12 digunakan hanya sebagai penunjang yang sifatnya pedoman, seperti pedoman observasi, pedoman wawancara, dan pedoman studi dokumentasi. Dalam proses penelitian, selain dilakukan pengamatan yang seksama dan berulang-ulang, data juga dikumpulkan melalui wawancara langsung dengan sumber utama kepala sekolah, guru, orang tua murid, unsur masyarakat, dan siswa. Selain itu juga dilakukan penelusuran literatur berupa dukumen, baik yang ada di sekolah yang diteliti maupun di Dinas Pendidikan. 3. Subyek Penelitian Penelitian dilakukan dalam konteks yang menyeluruh dalam penyelenggaraan program pendidikan inklusif, yang berguna untuk menggali data yang dibutuhkan untuk menjawab rumusan masalah penelitian. Subyek penelitian yang diambil adalah SD Negeri yang ada di Kabupaten Musi Banyuasin yang telah melaksanakan program sebagai sekolah inklusif. Dalam hal ini diambil 3 (tiga) SD Negeri, yaitu: SD N 8 Sekayu, SD N Bangun Sari, dan SD N Sungai Lilin. Sedangkan batasan materi yang diteliti adalah mengenai indeks inklusi, yang terdiri dari indikator budaya, indikator kebjakan dan indikator praktik. 4. Teknik Pengolahan dan Analisis Data Tujuan dari penelitian ini adalah menghitung indeks inklusi. Ada dua macam proses analisis data. Yaitu analisis kualitatif dan analisis

13 kuantitatif. Data kualitatif dari hasil wawancara dan dokumentasi dianalisis dengan teknik kualitatif. Data-data kualitatif yang diperoleh di lapangan tersebut, setelah disortir, dikelompokkan, diklasifikasi, selanjutnya diinterpretasikan sesuai dengan indikator.
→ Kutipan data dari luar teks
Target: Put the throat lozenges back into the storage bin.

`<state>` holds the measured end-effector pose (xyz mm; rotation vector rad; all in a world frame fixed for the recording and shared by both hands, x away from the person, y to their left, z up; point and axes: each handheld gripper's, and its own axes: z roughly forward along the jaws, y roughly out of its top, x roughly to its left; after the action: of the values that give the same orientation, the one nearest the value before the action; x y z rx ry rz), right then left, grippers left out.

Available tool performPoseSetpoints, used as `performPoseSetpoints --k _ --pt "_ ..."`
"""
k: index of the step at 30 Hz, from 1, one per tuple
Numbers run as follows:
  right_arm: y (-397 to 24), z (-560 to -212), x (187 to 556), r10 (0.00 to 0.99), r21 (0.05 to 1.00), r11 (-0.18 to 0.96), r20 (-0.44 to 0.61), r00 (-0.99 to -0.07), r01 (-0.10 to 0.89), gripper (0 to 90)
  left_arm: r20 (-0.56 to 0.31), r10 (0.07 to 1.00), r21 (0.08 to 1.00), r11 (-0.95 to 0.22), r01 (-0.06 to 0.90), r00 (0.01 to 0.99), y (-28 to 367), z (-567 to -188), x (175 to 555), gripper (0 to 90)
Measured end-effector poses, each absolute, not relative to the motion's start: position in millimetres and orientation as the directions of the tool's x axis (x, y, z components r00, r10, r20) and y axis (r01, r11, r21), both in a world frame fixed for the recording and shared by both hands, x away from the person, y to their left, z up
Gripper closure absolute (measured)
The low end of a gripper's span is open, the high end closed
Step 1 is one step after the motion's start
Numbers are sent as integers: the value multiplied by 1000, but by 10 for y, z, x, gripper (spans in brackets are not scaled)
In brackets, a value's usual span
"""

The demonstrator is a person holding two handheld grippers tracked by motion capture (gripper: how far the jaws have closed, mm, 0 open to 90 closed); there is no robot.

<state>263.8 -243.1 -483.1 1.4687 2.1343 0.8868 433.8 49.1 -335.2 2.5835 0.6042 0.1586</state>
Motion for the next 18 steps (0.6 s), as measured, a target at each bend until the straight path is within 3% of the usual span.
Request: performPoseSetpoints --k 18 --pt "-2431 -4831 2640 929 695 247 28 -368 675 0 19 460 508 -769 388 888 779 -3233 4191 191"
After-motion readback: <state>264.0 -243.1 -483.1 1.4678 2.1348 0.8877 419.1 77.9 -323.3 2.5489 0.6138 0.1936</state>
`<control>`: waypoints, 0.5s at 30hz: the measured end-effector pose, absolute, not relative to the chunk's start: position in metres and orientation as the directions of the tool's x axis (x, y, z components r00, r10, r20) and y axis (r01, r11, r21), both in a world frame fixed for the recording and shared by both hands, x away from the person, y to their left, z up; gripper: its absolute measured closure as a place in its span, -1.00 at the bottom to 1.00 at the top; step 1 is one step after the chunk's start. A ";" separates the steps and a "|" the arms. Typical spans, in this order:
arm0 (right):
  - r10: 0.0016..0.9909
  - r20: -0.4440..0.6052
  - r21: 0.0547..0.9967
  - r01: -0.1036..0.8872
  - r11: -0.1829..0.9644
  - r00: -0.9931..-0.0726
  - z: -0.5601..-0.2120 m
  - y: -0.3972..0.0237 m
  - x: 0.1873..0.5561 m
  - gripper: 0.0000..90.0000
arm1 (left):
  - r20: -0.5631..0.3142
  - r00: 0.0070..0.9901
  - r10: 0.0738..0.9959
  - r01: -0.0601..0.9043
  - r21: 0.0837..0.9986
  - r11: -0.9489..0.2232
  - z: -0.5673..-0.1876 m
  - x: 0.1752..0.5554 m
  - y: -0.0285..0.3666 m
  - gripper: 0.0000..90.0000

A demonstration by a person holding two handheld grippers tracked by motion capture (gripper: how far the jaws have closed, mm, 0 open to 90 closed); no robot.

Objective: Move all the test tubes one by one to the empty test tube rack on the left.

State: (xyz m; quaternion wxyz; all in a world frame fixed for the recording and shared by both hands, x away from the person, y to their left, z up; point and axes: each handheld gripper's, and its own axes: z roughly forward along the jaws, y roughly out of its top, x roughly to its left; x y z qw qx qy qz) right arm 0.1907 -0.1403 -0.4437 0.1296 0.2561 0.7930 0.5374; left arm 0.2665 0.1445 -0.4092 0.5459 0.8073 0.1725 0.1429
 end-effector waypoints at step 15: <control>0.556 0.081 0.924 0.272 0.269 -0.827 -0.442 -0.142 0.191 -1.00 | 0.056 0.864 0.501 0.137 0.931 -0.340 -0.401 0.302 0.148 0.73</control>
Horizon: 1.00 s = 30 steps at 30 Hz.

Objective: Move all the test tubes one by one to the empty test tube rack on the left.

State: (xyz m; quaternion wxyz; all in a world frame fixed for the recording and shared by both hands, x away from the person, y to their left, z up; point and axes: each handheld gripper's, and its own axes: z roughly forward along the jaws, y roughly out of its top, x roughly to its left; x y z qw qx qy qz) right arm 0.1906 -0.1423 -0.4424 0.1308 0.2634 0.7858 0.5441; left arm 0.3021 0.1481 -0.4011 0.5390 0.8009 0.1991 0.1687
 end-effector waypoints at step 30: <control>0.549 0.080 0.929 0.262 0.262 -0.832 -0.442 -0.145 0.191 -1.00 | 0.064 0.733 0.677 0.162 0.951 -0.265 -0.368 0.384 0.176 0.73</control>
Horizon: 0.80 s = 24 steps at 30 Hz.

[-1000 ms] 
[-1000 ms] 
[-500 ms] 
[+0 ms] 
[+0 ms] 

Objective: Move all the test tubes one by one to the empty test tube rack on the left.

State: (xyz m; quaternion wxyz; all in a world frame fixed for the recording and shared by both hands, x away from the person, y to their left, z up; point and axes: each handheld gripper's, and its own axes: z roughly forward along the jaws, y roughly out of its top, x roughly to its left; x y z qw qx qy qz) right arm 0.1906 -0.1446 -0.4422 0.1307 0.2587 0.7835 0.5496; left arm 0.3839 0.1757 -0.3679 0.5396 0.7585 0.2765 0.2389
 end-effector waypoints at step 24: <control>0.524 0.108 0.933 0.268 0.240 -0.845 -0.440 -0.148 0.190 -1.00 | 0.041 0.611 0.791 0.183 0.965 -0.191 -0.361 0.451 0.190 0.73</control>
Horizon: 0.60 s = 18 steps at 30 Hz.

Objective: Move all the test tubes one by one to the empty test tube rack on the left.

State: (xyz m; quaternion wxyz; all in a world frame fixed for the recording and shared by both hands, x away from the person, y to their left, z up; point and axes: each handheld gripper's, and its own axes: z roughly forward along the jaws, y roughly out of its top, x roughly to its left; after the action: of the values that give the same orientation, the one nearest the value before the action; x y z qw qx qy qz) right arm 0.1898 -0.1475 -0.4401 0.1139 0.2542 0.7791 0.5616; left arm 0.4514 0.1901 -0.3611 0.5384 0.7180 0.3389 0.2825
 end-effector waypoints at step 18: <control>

Analisis kualitatif ini selain menggambarkan fenomena yang terjadi di lapangan, juga akan mendukung penjelasan mengenai indeks inklusi yang diperoleh. Sedangkan data untuk menghitung indeks inklusi diproses dengan teknik kuantitatif. Data kuantitatif dari hasil observasi dan dokumentasi dianalisis dengan teknik kuantitatif. Analisis kuantitatif yang digunakan adalah analisis deskriptif dengan prosentase. Data-data yang diperoleh di lapangan, setelah disortir, dikelompokkan, diklasifikasi, selanjutnya dihitung. Perhitungan dilakukan dengan menghitung prosentase skor yang selanjutnya disebut sebagai indeks inklusi. Indeks ini akan dibandingkan dengan skor kriteria idealnya, yaitu 100%.